After locating the line with "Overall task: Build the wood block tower" in the data that follows, return it and every later line exactly, up to and including the line with "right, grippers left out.".
--- LISTED ENTRIES Enclosed Below ---
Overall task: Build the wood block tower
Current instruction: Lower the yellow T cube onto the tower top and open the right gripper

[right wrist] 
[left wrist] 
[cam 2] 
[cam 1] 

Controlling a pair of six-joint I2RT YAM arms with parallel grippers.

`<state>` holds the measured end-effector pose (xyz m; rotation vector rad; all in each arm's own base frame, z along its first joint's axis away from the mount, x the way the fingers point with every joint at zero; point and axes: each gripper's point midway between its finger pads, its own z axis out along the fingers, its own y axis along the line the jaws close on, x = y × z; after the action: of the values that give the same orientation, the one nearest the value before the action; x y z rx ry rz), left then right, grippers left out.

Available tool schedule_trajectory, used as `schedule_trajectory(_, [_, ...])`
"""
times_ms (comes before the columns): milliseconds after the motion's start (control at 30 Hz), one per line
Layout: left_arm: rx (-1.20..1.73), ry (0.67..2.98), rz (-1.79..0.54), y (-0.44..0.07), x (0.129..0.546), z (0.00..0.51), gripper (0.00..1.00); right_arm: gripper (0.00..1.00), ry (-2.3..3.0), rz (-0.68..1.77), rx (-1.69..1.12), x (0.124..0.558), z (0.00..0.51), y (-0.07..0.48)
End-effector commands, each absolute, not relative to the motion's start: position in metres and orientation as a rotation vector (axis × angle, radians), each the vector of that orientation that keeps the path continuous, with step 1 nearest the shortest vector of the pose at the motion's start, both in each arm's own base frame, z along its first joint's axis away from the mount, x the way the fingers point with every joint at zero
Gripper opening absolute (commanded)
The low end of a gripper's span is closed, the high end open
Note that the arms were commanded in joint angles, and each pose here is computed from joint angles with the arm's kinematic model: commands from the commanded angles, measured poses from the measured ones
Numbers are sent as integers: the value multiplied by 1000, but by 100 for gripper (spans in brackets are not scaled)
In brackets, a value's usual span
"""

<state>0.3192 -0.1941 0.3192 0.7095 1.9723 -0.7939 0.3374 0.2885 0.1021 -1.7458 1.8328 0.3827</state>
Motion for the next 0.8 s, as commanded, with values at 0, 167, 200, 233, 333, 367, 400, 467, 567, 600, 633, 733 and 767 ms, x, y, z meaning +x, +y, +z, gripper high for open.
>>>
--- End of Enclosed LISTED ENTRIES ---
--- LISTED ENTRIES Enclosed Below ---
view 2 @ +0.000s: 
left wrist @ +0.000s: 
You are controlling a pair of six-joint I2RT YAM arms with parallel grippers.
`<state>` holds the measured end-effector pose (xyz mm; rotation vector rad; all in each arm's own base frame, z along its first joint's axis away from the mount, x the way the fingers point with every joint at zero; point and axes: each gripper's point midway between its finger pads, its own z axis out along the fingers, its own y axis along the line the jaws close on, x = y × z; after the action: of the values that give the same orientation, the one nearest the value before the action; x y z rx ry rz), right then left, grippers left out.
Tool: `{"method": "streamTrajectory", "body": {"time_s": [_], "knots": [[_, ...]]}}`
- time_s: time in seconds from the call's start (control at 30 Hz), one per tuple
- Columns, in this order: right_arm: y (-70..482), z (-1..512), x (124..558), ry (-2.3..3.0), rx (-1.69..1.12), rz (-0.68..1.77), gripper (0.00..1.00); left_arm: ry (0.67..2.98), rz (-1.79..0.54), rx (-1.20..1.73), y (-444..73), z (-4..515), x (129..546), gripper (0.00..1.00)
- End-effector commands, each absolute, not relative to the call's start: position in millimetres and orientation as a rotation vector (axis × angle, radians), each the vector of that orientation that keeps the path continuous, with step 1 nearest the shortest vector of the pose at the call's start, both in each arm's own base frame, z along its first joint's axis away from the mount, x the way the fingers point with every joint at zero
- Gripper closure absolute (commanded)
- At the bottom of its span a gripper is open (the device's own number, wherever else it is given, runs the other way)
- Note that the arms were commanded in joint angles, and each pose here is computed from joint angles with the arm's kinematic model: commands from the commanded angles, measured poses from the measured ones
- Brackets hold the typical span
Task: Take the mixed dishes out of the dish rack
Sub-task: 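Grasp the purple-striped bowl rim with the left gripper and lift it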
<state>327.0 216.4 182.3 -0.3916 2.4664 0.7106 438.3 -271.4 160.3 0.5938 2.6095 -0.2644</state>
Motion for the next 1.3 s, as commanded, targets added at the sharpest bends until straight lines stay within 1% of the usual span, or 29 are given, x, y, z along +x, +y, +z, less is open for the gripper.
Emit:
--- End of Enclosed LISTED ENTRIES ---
ANSWER TO THIS PROBLEM
Overall task: Build the wood block tower
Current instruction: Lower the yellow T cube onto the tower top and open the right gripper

[right wrist] 
[left wrist] 
[cam 2] 
[cam 1] 

Controlling a pair of six-joint I2RT YAM arms with parallel grippers.

`<state>` holds the measured end-effector pose (xyz m; rotation vector rad; all in each arm's own base frame, z along its first joint's axis away from the mount, x the way the fingers point with every joint at zero; point and axes: each gripper's point midway between its finger pads, its own z axis out along the fingers, its own y axis along the line the jaws close on, x = y × z; after the action: of the values that give the same orientation, the one nearest the value before the action; x y z rx ry rz), left then right, grippers left out.

What the exercise asked for is now complete.